__Work item__: All records shown below should be given again, character for character.

Records drawn from a dataset
== == ==
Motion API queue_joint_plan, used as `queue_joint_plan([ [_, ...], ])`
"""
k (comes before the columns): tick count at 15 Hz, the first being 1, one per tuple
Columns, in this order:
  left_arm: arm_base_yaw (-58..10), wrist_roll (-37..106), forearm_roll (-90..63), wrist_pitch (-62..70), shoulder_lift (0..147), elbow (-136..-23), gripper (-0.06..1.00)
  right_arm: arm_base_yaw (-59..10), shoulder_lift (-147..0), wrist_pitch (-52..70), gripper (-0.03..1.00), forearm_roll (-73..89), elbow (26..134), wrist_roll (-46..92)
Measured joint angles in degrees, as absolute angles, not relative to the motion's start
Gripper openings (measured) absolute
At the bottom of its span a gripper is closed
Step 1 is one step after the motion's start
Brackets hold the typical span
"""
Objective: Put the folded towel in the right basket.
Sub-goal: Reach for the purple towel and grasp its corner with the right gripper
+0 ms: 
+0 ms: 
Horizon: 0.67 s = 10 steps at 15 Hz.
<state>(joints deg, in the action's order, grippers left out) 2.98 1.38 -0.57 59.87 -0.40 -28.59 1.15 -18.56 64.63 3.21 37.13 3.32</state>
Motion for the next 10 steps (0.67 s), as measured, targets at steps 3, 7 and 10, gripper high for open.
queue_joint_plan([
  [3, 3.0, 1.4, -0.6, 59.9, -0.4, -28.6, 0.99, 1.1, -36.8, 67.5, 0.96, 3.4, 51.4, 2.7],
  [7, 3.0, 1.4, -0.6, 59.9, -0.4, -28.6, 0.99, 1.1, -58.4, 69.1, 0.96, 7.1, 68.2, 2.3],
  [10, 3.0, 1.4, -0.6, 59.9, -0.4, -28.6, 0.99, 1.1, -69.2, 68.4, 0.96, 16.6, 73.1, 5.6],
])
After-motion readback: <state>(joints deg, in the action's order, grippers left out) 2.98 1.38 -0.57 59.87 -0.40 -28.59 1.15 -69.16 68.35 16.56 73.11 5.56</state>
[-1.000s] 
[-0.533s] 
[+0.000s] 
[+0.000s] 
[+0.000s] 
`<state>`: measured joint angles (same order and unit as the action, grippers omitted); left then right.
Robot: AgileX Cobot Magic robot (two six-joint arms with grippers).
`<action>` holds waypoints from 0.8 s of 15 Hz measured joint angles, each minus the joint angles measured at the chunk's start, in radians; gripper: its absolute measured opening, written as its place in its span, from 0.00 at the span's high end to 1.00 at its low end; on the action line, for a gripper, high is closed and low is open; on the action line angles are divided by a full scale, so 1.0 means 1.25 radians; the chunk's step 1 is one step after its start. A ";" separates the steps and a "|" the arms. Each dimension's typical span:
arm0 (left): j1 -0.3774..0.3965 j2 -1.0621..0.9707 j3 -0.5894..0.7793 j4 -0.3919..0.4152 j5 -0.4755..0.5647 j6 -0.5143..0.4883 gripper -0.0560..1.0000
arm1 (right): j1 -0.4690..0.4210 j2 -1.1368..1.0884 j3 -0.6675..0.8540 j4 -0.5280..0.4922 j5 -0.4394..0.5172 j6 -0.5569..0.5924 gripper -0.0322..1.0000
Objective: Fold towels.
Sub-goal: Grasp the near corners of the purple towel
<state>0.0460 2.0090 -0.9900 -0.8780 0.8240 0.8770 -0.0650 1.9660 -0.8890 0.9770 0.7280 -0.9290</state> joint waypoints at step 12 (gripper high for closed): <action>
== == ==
__Reply__:
Motion API queue_joint_plan, used as `queue_joint_plan([ [_, ...], ])`
"""
k (comes before the columns): tick count at 15 Hz, the first being 1, one per tuple
Columns, in this order:
  left_arm: arm_base_yaw (-58..10), wrist_roll (-37..106), forearm_roll (-90..63), wrist_pitch (-62..70), shoulder_lift (0..147), elbow (-136..-23), gripper (-0.06..1.00)
  right_arm: arm_base_yaw (-59..10), shoulder_lift (-147..0), wrist_pitch (-52..70), gripper (-0.03..1.00), forearm_roll (-73..89), elbow (26..134), wrist_roll (-46..92)
Measured joint angles in degrees, as absolute angles, not relative to the motion's start
Gripper openings (measured) absolute
At the bottom of its span a gripper is closed
Step 1 is one step after the motion's start
Brackets hold the typical span
"""
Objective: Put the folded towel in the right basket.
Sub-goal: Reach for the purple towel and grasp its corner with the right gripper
+0 ms: 
+0 ms: 
Horizon: 0.67 s = 10 steps at 15 Hz.
<state>(joints deg, in the action's order, grippers left out) 2.98 1.38 -0.57 59.87 -0.40 -28.59 1.15 -18.56 64.63 3.21 37.13 3.32</state>
Motion for the next 10 steps (0.67 s), as measured, targets at steps 3, 7 and 10, gripper high for open.
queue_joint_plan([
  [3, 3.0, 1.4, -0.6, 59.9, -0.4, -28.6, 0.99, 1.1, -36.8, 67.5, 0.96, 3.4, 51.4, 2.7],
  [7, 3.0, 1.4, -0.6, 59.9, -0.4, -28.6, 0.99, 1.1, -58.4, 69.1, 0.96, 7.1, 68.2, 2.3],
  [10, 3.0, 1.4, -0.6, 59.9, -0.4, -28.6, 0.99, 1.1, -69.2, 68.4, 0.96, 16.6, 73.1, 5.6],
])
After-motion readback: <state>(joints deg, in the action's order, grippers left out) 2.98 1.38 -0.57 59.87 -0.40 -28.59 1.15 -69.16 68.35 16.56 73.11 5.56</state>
[-1.000s] 
[-0.533s] 
[+0.000s] 
[+0.000s] 
[+0.000s] 
`<state>`: measured joint angles (same order and unit as the action, grippers omitted); left then right.
Robot: AgileX Cobot Magic robot (two six-joint arms with grippers).
`<action>` holds waypoints from 0.8 s of 15 Hz measured joint angles, each minus the joint angles measured at the chunk's start, in radians; gripper: its absolute measured opening, written as its place in its span, from 0.00 at the span's high end to 1.00 at its low end; on the action line, for a gripper, high is closed and low is open; on the action line angles are divided by a full scale, so 1.0 means 1.25 radians; the chunk's step 1 is one step after its start. A ";" separates the steps and a "|" the arms. Each dimension's typical span:
arm0 (left): j1 -0.3774..0.3965 j2 -1.0621..0.9707 j3 -0.5894..0.7793 j4 -0.3919..0.4152 j5 -0.4755..0.5647 j6 -0.5143..0.4883 gripper -0.0560..1.0000
arm1 (right): j1 -0.4690..0.4210 j2 -1.1368..1.0884 j3 -0.6675..0.8540 j4 -0.5280..0.4922 j5 -0.4394..0.5172 j6 -0.5569..0.5924 gripper -0.0322..1.0000
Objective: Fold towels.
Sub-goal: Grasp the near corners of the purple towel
<state>0.0460 2.0090 -0.9900 -0.8780 0.8240 0.8770 -0.0650 1.9660 -0.8890 0.9770 0.7280 -0.9290</state> joint waypoints at step 12 (gripper high for closed): <action>

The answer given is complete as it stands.